Unlike other Skandia Team GBR coaches, Dom is also the RYA RS:X Volvo Youth Squad coach and he works almost in tandem with Oli Woodcock, who oversees the RYA Junior Bic Techno Junior programme.  

Since the launch of the RYA’s Team15 nationwide windsurfing scheme in 2001, thousands of kids aged 15 and under have learned and developed new windsurfing skills under the guidance of specialist RYA coaches. Those who show the most racing promise are progressed through the RYA Zone and National Junior squads before joining the Youth, and even the STGBR, ranks.  

Izzy Hamilton and Skandia Team GBR Transitional sailor Ali Masters, now studying at Exeter and Plymouth universities respectively, are both products of this pathway and Dom says Izzy’s success in particular this year is a massive nod to the system. He insists you can’t look beyond Team15 as the reason Britain’s windsurfing scene has a renewed swagger.  
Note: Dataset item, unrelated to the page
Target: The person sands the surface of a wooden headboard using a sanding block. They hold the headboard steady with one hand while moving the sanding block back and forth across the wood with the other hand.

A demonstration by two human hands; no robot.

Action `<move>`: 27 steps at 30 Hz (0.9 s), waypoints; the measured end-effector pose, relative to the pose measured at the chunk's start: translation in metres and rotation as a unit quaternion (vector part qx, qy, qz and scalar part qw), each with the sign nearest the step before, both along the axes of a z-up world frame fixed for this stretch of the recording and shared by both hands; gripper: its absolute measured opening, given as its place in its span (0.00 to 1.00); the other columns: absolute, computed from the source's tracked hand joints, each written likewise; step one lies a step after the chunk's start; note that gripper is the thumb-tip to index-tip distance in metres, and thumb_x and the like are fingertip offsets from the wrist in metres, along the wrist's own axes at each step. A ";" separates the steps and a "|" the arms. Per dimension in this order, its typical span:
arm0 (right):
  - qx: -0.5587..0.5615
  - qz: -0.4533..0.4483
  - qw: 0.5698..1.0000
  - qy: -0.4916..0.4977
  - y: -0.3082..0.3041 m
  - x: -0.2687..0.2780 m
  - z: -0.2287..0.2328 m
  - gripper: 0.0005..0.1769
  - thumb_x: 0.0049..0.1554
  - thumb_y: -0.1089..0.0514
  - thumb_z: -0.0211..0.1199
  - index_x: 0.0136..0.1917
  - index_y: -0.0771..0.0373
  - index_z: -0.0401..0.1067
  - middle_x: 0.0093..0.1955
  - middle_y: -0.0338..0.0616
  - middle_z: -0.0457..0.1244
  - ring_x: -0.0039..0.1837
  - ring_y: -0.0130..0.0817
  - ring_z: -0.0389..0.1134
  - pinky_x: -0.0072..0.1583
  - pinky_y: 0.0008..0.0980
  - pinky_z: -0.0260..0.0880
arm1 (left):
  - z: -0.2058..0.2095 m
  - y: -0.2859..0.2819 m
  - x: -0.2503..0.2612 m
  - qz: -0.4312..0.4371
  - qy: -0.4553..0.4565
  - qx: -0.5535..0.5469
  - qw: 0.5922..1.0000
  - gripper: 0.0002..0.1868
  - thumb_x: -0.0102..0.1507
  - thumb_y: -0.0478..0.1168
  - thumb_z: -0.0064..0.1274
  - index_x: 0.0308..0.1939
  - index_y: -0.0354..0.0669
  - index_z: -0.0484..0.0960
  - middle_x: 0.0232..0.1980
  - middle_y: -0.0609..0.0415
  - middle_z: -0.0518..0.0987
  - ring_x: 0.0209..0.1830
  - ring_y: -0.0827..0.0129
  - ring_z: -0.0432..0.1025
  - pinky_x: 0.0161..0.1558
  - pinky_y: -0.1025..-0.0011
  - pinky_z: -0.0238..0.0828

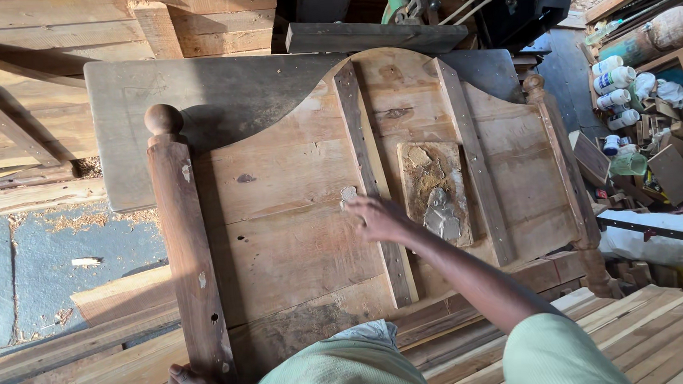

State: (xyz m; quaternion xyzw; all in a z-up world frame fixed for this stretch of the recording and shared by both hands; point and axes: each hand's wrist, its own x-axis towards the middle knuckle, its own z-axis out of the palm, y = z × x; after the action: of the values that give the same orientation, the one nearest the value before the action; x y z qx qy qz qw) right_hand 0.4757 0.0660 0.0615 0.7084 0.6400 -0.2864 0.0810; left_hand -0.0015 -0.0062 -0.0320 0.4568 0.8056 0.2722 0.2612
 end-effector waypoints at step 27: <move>0.114 -0.105 0.987 -0.039 -0.012 -0.026 -0.028 0.37 0.51 0.57 0.64 0.73 0.61 0.65 0.74 0.45 0.59 0.69 0.39 0.65 0.67 0.39 0.71 | -0.036 0.001 -0.012 0.029 -0.066 0.013 0.997 0.44 0.83 0.61 0.21 0.34 0.31 0.80 0.33 0.43 0.82 0.26 0.57 0.76 0.36 0.64 0.77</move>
State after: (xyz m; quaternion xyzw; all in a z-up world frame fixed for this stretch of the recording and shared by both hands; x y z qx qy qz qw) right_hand 0.4498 0.0538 0.0333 0.7872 0.5866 -0.1902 -0.0061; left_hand -0.0135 -0.0051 -0.0676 0.4178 0.7961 0.3194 0.2994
“We used to maybe get one good year when decent sailors would emerge, and then three average years when you had to eke out what you had. Now it just seems there is this continual flow of talent.  
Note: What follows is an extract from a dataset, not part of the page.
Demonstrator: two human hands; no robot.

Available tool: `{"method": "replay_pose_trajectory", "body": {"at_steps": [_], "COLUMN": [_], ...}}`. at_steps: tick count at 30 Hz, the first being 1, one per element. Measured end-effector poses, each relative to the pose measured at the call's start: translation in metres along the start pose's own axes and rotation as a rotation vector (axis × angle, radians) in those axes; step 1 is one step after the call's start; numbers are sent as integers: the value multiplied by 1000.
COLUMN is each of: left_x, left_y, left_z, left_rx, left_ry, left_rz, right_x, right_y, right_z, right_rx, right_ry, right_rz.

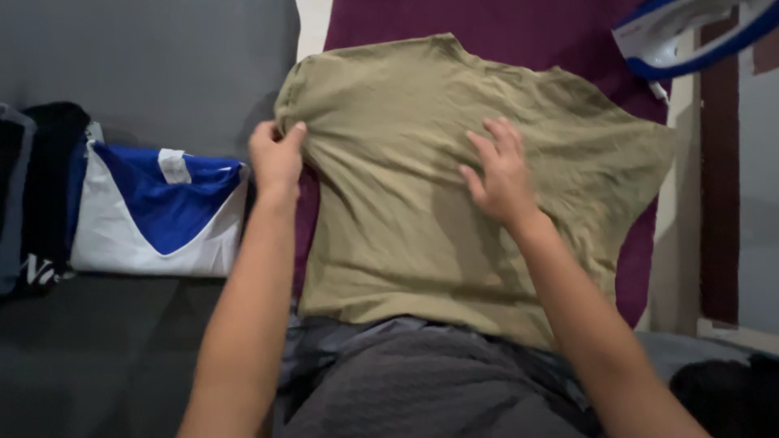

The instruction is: The person irons a beige t-shirt laid out on a purple mat. They smooth the fabric with their hands and use a blue and white iron to press the shirt, moving it back and forth across the surface.

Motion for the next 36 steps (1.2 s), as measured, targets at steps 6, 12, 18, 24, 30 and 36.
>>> {"method": "replay_pose_trajectory", "body": {"at_steps": [6, 12, 18, 24, 30, 36], "left_x": [1, 32, 46, 45, 35, 21], "left_y": [-6, 49, 80, 82, 61, 64], "left_z": [-7, -26, -28, -22, -26, -21], "left_rx": [-58, -94, -11, -34, -28, 38], "left_ry": [119, -413, -775, -850, -761, -497], "left_rz": [2, -72, 243, 279, 258, 113], "right_x": [46, 122, 178, 173, 160, 187], "right_y": [88, 177, 189, 162, 150, 169], "right_z": [-60, -106, -111, -110, -118, -110], "right_rx": [80, 338, 75, 11, 271, 485], "right_ry": [271, 442, 394, 345, -119, -647], "right_rz": [207, 762, 941, 943, 1194, 1140]}}
Point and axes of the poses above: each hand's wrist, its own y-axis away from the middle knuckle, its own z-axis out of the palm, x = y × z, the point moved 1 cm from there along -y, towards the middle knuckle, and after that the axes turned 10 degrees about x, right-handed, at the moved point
“The coaches in Team15 and in the Zone and Junior squads are doing a pretty phenomenal job at turning young, enthusiastic kids into committed, focussed athletes, so by the time they get to Youth level they already know what is expected of them. Team15 has underpinned all this.”  
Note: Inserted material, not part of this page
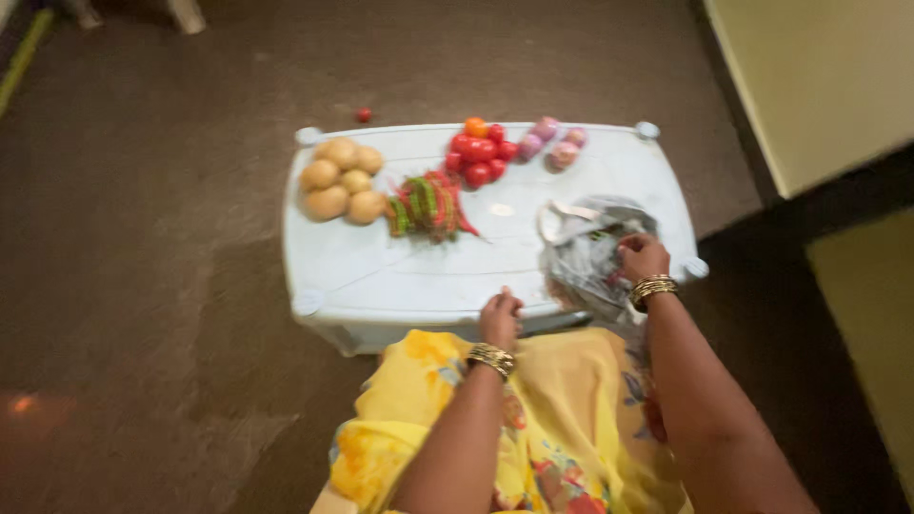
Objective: The person picks up green chilies from a table one by one, removes the stems by hand, and places the chilies and later tomatoes, onions, and potatoes into a small bag.
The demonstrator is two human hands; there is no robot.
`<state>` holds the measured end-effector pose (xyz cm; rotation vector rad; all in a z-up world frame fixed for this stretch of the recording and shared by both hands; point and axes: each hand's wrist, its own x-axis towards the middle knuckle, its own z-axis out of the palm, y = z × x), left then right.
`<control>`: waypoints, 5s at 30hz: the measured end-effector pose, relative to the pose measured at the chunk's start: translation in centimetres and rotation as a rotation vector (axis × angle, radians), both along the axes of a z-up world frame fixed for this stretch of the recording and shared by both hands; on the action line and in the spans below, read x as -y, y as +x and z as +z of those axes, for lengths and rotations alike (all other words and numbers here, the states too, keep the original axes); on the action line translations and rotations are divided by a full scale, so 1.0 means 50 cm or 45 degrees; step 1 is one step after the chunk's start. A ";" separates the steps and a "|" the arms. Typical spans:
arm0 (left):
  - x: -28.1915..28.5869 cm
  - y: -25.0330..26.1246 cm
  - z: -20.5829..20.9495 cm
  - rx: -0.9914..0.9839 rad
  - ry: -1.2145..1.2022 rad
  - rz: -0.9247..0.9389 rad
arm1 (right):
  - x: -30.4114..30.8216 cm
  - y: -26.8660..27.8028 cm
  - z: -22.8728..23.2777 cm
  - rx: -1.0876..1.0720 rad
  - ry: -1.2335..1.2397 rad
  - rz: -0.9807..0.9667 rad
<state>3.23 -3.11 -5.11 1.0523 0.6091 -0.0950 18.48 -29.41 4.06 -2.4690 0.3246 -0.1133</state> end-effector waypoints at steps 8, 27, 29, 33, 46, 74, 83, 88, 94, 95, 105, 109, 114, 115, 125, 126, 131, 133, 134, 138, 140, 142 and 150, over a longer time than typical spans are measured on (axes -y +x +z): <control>-0.018 -0.016 0.006 0.014 -0.113 0.014 | 0.125 -0.025 -0.067 0.403 -0.524 0.104; -0.058 -0.018 0.017 -0.137 0.098 -0.057 | 0.094 0.294 -0.122 -0.196 -0.424 0.284; -0.058 -0.018 0.019 -0.166 0.114 -0.065 | 0.129 0.306 -0.106 0.067 -0.234 0.296; -0.056 -0.020 0.033 -0.166 0.096 -0.058 | 0.141 0.291 0.018 -0.261 0.173 0.224; -0.062 -0.022 0.009 -0.135 0.129 -0.063 | 0.133 0.192 0.088 0.281 -0.293 0.178; -0.055 -0.019 0.022 -0.161 0.013 -0.017 | 0.099 0.136 -0.028 -0.063 -0.563 0.603; -0.055 -0.017 0.025 -0.126 0.003 -0.012 | 0.126 0.158 0.051 0.007 -0.966 0.766; -0.053 -0.016 0.035 -0.134 0.012 -0.006 | 0.098 0.137 0.136 -0.242 -1.070 0.724; -0.054 -0.012 0.030 -0.104 -0.013 -0.001 | 0.081 0.130 0.164 -0.465 -1.272 0.635; -0.054 -0.012 0.031 -0.100 -0.010 0.001 | 0.081 0.132 0.168 -0.557 -1.330 0.611; -0.043 -0.010 0.008 -0.110 0.114 -0.021 | 0.090 0.095 0.151 -0.425 -0.452 0.149; -0.033 0.007 -0.022 -0.027 0.178 -0.064 | -0.011 0.008 0.069 -0.343 1.295 0.061; -0.033 -0.027 0.043 0.122 0.255 -0.145 | -0.240 -0.252 0.038 -0.498 1.547 0.281; -0.034 -0.035 0.062 0.183 0.178 -0.139 | -0.270 -0.286 0.037 -0.501 1.553 0.293; -0.045 -0.096 0.097 0.478 -0.157 -0.347 | -0.308 -0.397 0.017 -0.578 1.460 0.243; -0.048 -0.099 0.090 0.444 -0.174 -0.370 | -0.309 -0.404 0.017 -0.569 1.442 0.239; -0.055 -0.097 0.047 0.464 -0.115 -0.299 | -0.307 -0.413 -0.004 -0.515 1.483 0.471; -0.064 -0.101 0.038 0.424 0.038 -0.263 | -0.303 -0.401 -0.020 -0.298 1.324 0.555; -0.065 -0.100 0.036 0.403 0.195 -0.260 | -0.296 -0.395 -0.024 -0.108 1.187 0.573; -0.049 -0.118 0.051 0.542 0.738 -0.297 | -0.281 -0.382 -0.032 -0.210 1.213 0.396; -0.034 -0.128 0.066 0.472 0.399 -0.328 | -0.276 -0.371 -0.041 -0.146 1.211 0.327; -0.028 -0.133 0.073 0.395 0.256 -0.365 | -0.274 -0.361 -0.051 -0.038 1.220 0.268; -0.041 -0.116 0.036 0.235 0.652 -0.249 | -0.297 -0.383 -0.032 -0.280 1.499 0.397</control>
However, talented youngsters do not automatically translate into Olympic champions, although Dom believes working with both the Youth and Skandia Team GBR sailors can help make the step up smoother.  

“Sailors think the jump up to Youth sailing is hardcore but it’s nothing compared to the jump up to the Olympic programme. It can take six months for most of them to go from being overawed in the elite team environment to being inspired by it but having a coach with they’re already familiar with and feel comfortable with probably does make it a bit easier.  

“The first time it really hits anyone coming into the Skandia Team GBR programme is at the whole team multiclass training weeks. You’re just surrounded by Olympic and World champions as well as all the sports science specialists and coaches that come as part of the package.  

“It can be daunting but it really opens the kids’ eyes to just how much work they have to put in, in the gym, into planning over weeks, months and years, everything. This is where they make the transition from being just a windsurfer into a full-time racer who puts every ounce into their sport and it has to be managed carefully.”  

Yet Dom also thinks the inter-squad competition the sailors are now experiencing as youngsters cannot fail to stand them in good stead for making transitions.  

“Taking the step from Zones to the BIC Techno National Junior Squad is a big jump as is taking the step from Technos to the RS:X Youth Squad but if there are kids in those squads who are already World champions that’s very inspiring. Success breeds success and with the talent in the squads now the kids are already used to pushing each other hard to try to be the best in their age-group.”  

So should Dempsey and Shaw already be looking over their shoulders?

There is no harm in thinking they should be.  

“I know Bryony absolutely loves the fact there are female windsurfers coming through the system, she’s like a mother hen to them all!” Dom adds.  

“As a coach you’re always looking for that spark that a young sailor has got it. Izzy’s performance at the RS:X Youth Worlds surprised even her I think, she absolutely blitzed it and even when she had one blip with a 16th she came back with a bullet in the next race. That shows a lot of confidence and increasing maturity. And Sophie Bailey, who got ninth at the RS:X Youth Worlds, finished third in a race at the Senior RS:X Worlds in Denmark, which for me was just fantastic.  

“A lot of sailors who have been through the programme are now coaching at Team15 and Junior level, which is great and as long as the kids are being taught the right techniques, and the coaches are keeping the sessions light-hearted and fun, there is no reason why we shouldn’t start seeing more and more British windsurfers making an impact at the highest level.”